“Nothing sexy happens on Slack.”
Yesterday, I wrote about a study that said 50% of people currently have a work crush. All around the office, managers, direct reports, CEOs and peers are spending some untold portion of company time daydreaming about or flirting with each other. When I posted about this on my Instagram Story, a flood of DMs from strangers started sharing their office romance stories with me, so I decided to run an anonymous survey about how and why people engage in something so risky, and got hundreds of remarkably vulnerable, albeit anonymous, responses.
Office parties (specifically holiday ones) are a huge catalyst for these affairs. Recent holiday parties I’ve been to are remarkably boring, sober, and short. People have kids! Workouts in the morning! Need to clock in the sleep hours on their Oura ring!
Yearning was a word that came up over and over in these responses (and it happens to be a word that super-online people love right now). I once had an analyst (psych not financial) tell me that I had an “endless, insatiable wish” so I know all about yearning. I found myself getting quite affected while reading these. Dozens of responders sound like they’re mourning a life before COVID – one where they passed envelopes in the office, and had harmless crushes, and gossiped in the stairwell, and generally sounded more emotionally creative. One person summed this up by saying, “The office fantasy is supreme. I pity those who won’t ever get to experience that type of clandestine excitement.”
Coworkers – especially in demanding offices – are a group of people who we spend ten hours a day with (sometimes more than our families) and we still try to hide a wide range of our emotions from them, which can then exacerbate feelings for another person. It’s an unusually pressurized situation, but I am glad I got to experience a traditional office and the flings that came with it (mostly men, mostly not acted on, always better when not acted on).

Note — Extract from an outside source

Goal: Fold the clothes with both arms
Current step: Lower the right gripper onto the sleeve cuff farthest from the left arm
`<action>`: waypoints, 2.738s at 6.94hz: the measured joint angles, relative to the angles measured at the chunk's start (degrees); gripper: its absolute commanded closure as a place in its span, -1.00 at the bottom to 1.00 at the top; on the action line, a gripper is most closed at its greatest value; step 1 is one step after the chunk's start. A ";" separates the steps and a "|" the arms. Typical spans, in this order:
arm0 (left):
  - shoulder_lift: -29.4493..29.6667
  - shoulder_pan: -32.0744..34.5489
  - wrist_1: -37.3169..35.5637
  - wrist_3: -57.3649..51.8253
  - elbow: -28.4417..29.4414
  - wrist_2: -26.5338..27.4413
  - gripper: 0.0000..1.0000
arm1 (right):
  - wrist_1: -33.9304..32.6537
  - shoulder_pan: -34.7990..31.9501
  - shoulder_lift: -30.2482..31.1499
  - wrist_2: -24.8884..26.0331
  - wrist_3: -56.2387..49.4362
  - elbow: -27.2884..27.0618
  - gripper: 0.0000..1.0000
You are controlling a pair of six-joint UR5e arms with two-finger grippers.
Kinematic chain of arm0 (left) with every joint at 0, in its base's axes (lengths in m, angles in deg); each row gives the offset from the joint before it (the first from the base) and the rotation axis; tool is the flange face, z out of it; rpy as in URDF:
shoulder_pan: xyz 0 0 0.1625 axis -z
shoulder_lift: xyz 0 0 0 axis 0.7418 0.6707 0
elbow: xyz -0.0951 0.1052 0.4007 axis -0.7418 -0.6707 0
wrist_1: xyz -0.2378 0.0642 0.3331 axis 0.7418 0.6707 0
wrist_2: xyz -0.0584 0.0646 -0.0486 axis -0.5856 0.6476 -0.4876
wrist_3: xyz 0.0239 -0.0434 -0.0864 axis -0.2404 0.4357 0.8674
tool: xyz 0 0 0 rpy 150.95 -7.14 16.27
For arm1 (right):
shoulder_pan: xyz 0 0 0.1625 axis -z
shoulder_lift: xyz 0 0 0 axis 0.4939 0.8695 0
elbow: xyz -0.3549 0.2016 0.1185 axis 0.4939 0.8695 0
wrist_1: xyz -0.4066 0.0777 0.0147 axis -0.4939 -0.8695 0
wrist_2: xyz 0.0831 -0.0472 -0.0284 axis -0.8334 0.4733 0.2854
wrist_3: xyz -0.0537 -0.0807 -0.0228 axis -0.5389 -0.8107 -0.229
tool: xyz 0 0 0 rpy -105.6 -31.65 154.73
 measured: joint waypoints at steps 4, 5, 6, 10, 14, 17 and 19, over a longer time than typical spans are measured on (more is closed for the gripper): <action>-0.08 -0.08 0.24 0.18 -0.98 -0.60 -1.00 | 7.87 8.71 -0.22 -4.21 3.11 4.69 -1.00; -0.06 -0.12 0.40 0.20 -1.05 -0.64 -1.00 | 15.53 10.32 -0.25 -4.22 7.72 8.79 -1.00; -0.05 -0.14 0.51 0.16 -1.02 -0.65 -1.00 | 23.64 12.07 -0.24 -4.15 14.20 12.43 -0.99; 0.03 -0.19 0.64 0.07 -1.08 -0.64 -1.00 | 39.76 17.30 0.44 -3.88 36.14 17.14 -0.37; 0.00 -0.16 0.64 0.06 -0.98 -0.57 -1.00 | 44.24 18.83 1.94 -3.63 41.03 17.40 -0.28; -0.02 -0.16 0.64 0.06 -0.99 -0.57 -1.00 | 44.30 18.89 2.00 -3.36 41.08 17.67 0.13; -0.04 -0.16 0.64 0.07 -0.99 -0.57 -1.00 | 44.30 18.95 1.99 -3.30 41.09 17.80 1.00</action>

To quote Jeff Goldblum’s character, Dr. Malcom, in Jurassic Park, “Life will not be contained. Life breaks free, it expands throughout territories and crashes through barriers.” Whether we’re in an office, or at home, or in the metaverse, people will always find a way to adapt.. and have sex with each other.
NEWS:
Allbirds is, unsurprisingly, in trouble. Stocks are traded on exchanges – marketplaces with rules. A metaphor: Spotify is a marketplace with rules (they can take your song down for copyright infringement), so is the Apple app store (they can take your app down if it hasn’t been updated for years). And so are stock exchanges. If your stock falls below a certain Namoro amolatina price ($1 for more than ten days in this case), you can be delisted. If they CAN’T get it together, it doesn’t mean the stock can’t trade over the counter, but it’s harder to trade. The downfall of Allbirds was their corny vibe at the end. You don’t want to be the Sweetgreen shoe.
Theaters are one of the few areas of retail real estate where landlords don’t have the upper hand right now. Have you ever looked at the way those places are broken down? What are you going to do, make a weird slanted restaurant in a dark room? With different themes in each room?? A number of movie-theater operators are investing in their cinemas to make them more exciting places to watch a film than the living-room couch, installing giant screens, playgrounds for children and cocktail lounges for adults. Not to make this about me, but I have been getting drinks at the Metrograph quite frequently lately and it is a pretty cool revenue stream for them.
Women are 40% more unfaithful than 35 years ago. “They are better at it. They are cooler and less clumsy than men about keeping secrets. And we now know that the last year of each decade from the age of 29 – so 29, 39, all the way to 69 – is when people most want to have an affair.”